These days its fairly common that your UI designer walks up to you and asks to include web-style links in your desktop app.
Thanks to the fact that Qt Quick Text element supports HTML, you can say-
Text {
anchors.centerIn: parent
text: "To learn about KDE, <a href='http://www.kde.org'>click here</a>"
}
which results in-
Notice how nothing happens when you click on the link? This is because Qt Quick doesn’t open a browser by default, but lets you decide what to do by emitting the linkActivated signal which you can handle-
Text {
anchors.centerIn: parent
text: "To learn about KDE, <a href='http://www.kde.org'>click here</a>"

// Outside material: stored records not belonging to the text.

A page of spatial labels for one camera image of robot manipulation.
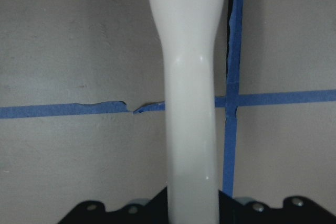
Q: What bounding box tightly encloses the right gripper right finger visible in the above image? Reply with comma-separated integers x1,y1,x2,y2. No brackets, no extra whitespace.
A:
218,191,335,223

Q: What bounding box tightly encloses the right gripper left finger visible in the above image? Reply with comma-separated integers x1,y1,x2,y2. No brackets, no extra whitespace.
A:
59,188,168,223

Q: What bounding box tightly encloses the beige hand brush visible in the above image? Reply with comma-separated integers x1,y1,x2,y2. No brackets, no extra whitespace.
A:
149,0,224,223

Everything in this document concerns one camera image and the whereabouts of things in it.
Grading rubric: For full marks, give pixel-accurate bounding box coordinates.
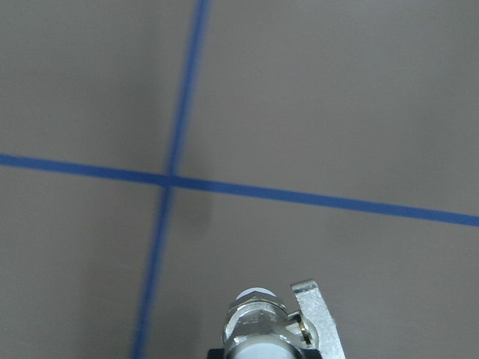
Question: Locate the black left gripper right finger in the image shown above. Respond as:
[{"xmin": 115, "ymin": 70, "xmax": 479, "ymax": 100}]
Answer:
[{"xmin": 302, "ymin": 349, "xmax": 320, "ymax": 359}]

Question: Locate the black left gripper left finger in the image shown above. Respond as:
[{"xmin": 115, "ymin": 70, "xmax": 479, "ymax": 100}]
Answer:
[{"xmin": 207, "ymin": 348, "xmax": 226, "ymax": 359}]

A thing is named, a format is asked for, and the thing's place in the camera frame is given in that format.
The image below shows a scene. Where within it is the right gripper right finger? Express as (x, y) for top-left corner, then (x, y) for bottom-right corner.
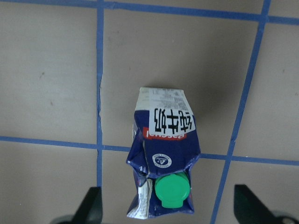
(234, 184), (280, 224)

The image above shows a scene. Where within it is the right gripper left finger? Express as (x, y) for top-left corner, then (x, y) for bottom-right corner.
(71, 187), (103, 224)

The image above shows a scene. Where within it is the blue white milk carton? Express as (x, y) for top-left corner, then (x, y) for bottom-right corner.
(126, 87), (200, 219)

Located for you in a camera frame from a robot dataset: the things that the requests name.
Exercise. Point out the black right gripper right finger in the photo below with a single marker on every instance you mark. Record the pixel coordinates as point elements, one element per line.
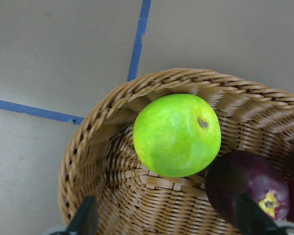
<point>251,219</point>

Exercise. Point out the woven wicker basket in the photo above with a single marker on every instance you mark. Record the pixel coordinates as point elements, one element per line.
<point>100,159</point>

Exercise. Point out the dark purple apple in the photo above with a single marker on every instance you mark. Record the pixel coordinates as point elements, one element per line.
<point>242,171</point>

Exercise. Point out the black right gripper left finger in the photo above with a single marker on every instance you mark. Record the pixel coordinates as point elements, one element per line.
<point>85,220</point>

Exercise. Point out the green apple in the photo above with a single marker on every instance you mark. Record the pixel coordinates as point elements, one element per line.
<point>177,135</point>

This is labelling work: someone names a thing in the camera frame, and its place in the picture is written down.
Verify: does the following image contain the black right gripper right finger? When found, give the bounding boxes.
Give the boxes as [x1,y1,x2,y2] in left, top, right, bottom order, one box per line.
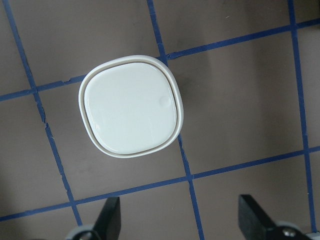
[238,194,276,240]

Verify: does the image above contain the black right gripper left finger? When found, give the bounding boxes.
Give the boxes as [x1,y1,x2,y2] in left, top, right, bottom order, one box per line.
[93,197,122,240]

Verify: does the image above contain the white trash can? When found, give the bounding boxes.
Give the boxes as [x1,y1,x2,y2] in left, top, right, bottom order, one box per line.
[78,55,184,159]

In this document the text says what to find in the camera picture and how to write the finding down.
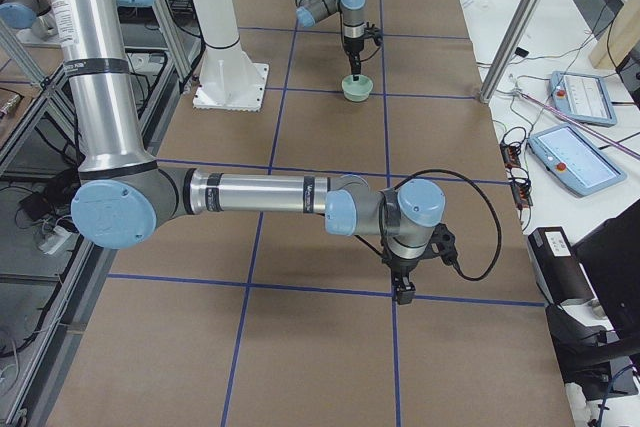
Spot aluminium frame post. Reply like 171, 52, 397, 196
478, 0, 540, 104

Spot black box with label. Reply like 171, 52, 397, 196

onLinkActivated: Qt.openUrlExternally(link)
}
The link works now, but there’s another problem: you don’t see a hand cursor when hovering over the link. This is going to cause quite some confusion for your user. To fix this, use the following-
Text {
anchors.centerIn: parent
text: "To learn about KDE, <a href='http://www.kde.org'>click here</a>"
onLinkActivated: Qt.openUrlExternally(link)
MouseArea {
anchors.fill: parent
acceptedButtons: Qt.NoButton // we don't want to eat clicks on the Text
cursorShape: parent.hoveredLink ? Qt.PointingHandCursor : Qt.ArrowCursor
}
}
Presto! You get a link with the correct hand cursor in Qt Quick.